Exercise prompt: Your whole reply should be the lines from the one that contains "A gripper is" through the last line of the listing, copied exactly.
>>>>>
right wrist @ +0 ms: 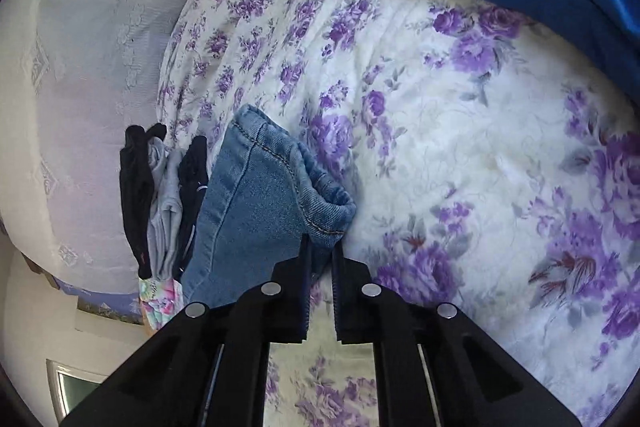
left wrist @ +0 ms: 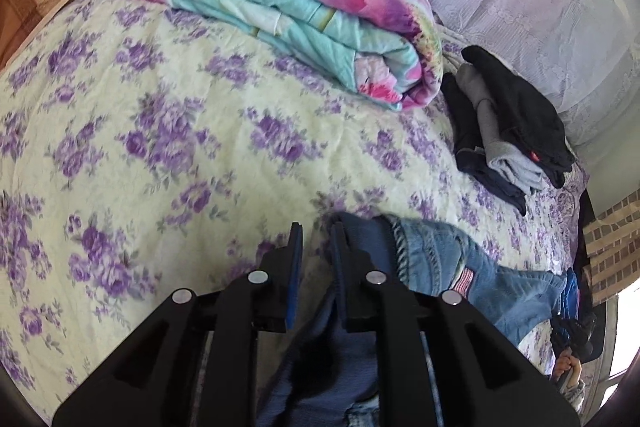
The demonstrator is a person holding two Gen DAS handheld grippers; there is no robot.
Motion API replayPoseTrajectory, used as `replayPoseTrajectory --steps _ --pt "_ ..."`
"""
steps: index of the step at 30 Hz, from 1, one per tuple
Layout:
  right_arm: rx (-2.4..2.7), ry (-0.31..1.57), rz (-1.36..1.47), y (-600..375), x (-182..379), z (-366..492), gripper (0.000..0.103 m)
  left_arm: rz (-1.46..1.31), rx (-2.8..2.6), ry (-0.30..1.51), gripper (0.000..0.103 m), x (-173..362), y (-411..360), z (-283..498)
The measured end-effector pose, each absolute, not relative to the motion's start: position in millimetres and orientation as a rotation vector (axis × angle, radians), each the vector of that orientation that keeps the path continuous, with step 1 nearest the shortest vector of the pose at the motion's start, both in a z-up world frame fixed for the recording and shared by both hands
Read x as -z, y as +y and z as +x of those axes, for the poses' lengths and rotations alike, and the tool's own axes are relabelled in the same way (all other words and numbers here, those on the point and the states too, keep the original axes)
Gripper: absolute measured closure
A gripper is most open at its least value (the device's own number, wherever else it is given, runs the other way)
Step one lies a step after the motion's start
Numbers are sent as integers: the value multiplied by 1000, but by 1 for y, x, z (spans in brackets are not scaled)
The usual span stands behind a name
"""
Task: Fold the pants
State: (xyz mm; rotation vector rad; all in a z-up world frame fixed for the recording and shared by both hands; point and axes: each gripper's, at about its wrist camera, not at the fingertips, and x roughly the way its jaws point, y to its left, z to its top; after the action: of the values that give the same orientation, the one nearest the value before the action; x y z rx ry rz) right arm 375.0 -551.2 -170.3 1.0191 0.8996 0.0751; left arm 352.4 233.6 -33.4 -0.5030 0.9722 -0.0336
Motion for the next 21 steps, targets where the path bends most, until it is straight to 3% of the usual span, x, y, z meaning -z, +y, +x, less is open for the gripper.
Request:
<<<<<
Answer area:
A gripper is most open at its least value (the device's own number, wherever else it is given, runs the other way)
Step one lies a step after the motion's start
Numbers are sent as integers: the value multiplied by 1000, but by 1 for y, x, z (spans in brackets are not scaled)
The usual span stands behind a name
"""
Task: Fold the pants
State: (xyz mm; rotation vector rad; all in a z-up world frame fixed for the recording and shared by both hands; point and axes: each gripper's, at about its wrist camera, not at the fingertips, and x roughly the way its jaws point, y to its left, z to its top; after the action: of the values that give the same orientation, the one nearest the value before the action; x y z rx ry rz) right arm 375.0 -551.2 -170.3 1.0191 0.8996 0.0751; left arm 352.4 233.6 -33.4 -0.5030 0.9722 -0.0336
Motion for the next 21 steps, targets where the path bends most, until it is straight to 3% of the usual span, x, y, z meaning -z, +y, +x, less is open for the gripper.
Request:

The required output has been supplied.